(YOUR GOAL): Once every line below has been checked for "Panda", give only the number of lines that have it.

(GIVEN ENTRIES):
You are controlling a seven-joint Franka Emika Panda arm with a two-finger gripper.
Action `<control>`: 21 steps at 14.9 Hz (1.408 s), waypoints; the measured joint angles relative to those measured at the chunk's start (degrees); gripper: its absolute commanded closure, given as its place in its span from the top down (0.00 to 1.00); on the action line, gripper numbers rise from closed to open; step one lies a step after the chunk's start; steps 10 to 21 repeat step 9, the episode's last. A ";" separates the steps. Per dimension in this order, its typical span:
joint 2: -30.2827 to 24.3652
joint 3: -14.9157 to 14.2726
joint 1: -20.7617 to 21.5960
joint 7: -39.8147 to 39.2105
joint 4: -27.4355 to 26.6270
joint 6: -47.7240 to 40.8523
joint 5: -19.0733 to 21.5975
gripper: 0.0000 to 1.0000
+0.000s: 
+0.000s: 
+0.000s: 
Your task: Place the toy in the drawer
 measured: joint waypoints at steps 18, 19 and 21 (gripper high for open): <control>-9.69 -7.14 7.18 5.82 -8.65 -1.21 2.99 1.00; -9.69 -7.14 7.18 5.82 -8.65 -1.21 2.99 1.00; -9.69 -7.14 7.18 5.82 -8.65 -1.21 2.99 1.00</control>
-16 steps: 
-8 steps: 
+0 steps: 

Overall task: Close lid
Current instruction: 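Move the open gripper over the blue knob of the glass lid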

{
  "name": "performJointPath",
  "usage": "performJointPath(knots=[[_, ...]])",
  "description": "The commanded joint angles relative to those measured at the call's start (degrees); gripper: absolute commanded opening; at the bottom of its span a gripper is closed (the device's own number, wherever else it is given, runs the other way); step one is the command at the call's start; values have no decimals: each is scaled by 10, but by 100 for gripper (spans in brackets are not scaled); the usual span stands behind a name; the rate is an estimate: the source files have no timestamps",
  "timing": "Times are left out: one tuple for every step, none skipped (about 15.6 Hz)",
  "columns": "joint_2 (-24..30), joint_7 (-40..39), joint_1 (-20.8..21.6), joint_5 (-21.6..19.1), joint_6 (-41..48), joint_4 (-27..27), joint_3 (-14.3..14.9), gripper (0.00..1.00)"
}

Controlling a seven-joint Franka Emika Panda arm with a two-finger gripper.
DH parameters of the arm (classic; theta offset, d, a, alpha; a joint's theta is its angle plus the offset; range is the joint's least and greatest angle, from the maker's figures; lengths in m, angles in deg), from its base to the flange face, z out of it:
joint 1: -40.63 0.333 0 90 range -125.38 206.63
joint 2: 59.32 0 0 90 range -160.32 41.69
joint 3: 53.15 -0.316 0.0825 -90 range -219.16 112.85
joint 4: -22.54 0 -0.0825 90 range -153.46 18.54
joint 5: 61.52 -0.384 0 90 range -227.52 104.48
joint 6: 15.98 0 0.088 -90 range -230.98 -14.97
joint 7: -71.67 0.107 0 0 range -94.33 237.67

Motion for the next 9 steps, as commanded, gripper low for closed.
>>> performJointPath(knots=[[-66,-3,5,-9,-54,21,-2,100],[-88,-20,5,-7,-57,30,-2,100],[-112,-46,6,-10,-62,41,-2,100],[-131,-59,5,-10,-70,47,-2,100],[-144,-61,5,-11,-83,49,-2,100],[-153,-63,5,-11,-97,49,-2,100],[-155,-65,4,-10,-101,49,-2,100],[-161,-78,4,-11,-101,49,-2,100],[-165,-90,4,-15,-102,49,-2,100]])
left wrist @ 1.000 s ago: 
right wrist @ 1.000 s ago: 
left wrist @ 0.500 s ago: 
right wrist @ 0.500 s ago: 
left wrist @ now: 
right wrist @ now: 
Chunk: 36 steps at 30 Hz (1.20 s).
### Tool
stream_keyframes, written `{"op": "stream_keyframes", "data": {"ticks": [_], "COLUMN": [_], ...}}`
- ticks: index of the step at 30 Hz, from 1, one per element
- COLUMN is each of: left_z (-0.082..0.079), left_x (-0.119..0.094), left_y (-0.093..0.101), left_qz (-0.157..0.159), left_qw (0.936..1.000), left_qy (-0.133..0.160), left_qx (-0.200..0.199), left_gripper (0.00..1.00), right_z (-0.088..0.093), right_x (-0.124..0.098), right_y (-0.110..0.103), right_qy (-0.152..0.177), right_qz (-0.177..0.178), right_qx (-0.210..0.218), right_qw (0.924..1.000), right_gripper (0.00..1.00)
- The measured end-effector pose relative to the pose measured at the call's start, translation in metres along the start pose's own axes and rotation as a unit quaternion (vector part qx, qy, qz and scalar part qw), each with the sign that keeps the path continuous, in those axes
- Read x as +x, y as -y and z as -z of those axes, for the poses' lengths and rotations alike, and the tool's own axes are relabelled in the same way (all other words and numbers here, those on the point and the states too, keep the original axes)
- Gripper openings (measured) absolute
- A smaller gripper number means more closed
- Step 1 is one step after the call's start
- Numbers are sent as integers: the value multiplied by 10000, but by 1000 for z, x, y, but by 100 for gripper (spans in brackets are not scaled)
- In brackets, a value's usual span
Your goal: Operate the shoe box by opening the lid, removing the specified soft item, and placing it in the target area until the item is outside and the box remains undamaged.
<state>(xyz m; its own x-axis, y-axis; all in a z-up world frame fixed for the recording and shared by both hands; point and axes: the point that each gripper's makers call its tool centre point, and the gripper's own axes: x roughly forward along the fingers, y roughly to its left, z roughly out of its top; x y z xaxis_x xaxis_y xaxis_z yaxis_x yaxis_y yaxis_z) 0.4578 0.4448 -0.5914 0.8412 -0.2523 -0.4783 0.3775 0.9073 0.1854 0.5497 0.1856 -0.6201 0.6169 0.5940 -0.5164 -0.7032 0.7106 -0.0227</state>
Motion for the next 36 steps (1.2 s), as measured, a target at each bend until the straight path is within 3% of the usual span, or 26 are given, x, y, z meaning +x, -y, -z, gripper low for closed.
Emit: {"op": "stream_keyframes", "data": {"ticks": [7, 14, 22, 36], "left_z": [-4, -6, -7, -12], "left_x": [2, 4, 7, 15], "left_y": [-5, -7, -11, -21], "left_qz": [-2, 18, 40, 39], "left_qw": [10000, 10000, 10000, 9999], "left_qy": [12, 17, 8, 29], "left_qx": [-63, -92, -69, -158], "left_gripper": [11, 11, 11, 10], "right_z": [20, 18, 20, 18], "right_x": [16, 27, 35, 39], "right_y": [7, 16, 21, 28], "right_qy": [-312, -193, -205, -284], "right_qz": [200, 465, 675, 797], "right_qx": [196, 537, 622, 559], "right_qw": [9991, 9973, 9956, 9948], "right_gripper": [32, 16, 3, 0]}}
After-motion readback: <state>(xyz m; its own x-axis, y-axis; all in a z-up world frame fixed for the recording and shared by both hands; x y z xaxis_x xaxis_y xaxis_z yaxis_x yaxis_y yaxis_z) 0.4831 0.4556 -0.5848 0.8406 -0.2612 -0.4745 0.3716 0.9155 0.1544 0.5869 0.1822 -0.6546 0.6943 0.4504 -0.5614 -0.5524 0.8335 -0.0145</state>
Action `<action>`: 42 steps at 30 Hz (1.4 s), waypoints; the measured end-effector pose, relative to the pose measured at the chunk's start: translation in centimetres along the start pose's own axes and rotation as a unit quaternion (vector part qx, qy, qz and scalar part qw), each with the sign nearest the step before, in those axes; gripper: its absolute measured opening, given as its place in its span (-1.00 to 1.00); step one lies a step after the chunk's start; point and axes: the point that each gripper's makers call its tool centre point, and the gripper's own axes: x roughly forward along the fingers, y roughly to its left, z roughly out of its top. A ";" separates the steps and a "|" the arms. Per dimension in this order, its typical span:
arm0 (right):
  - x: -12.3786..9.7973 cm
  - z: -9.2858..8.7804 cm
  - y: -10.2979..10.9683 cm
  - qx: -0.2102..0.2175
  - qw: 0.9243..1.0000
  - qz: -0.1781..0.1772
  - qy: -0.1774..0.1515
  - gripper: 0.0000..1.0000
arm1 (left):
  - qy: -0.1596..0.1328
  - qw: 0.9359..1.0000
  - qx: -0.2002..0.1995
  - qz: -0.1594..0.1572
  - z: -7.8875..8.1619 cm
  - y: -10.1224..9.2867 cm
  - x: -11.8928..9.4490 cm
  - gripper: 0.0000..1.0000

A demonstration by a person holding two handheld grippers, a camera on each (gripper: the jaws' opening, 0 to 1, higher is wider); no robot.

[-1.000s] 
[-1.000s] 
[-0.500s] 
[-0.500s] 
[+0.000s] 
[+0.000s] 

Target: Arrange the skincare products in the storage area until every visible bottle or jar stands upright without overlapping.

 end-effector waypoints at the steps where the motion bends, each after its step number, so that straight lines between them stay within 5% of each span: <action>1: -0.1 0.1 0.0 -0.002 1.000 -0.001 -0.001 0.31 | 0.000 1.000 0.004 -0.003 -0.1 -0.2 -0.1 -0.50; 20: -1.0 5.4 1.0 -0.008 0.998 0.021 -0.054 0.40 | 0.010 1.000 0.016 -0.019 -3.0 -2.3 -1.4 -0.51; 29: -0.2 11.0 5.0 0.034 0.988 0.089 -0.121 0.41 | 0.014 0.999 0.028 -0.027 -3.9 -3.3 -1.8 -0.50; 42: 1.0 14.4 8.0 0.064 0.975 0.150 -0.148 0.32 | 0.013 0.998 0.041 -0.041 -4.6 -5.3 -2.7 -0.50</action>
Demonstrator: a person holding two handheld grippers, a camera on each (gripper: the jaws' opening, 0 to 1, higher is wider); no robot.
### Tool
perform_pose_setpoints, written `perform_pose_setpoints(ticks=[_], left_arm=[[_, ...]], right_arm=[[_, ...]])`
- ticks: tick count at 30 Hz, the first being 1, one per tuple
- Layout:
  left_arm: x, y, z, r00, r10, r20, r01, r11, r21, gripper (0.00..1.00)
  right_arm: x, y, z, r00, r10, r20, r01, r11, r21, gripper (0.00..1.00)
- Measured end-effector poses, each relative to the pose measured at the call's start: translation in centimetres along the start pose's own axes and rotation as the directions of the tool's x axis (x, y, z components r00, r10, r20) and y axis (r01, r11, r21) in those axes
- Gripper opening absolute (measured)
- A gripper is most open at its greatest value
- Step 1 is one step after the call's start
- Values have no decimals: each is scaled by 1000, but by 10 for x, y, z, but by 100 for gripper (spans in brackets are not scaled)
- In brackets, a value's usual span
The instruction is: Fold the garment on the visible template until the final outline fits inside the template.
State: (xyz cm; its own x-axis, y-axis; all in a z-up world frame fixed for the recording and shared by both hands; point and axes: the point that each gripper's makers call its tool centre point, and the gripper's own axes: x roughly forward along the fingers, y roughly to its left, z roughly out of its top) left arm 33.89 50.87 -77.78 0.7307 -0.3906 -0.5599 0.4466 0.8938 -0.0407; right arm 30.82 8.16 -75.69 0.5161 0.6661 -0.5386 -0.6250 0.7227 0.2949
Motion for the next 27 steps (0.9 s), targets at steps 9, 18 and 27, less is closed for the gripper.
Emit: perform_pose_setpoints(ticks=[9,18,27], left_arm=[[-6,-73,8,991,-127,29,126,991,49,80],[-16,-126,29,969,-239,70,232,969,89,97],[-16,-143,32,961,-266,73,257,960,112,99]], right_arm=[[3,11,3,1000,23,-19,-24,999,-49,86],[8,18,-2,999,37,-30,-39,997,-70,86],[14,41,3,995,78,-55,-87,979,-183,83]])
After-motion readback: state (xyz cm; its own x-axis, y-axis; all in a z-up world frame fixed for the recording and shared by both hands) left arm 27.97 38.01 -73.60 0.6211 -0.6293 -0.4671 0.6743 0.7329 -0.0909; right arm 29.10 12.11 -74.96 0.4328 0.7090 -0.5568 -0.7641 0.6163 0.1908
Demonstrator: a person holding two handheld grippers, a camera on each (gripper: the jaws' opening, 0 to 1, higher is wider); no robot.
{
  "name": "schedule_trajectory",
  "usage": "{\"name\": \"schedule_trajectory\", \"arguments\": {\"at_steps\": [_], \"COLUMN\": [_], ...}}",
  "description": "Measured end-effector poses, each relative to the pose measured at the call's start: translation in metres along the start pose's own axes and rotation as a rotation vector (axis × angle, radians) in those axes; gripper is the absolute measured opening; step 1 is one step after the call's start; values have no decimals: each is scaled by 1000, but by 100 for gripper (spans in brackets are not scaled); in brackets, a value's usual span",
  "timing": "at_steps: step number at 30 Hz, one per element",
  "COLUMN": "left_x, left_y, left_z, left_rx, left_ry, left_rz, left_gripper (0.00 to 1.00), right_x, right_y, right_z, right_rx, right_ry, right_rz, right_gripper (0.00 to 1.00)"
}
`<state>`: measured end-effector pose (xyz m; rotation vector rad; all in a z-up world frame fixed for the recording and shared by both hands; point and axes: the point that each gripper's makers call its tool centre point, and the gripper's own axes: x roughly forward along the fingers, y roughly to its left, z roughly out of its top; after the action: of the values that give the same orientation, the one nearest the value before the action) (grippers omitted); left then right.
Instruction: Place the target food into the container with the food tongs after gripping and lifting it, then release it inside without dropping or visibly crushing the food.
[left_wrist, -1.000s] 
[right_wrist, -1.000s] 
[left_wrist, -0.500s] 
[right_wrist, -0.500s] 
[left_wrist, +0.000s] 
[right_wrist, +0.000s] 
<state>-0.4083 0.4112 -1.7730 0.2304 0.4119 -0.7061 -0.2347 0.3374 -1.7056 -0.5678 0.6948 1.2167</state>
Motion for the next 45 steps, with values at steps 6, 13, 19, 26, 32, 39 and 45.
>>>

(YOUR SOLUTION): 2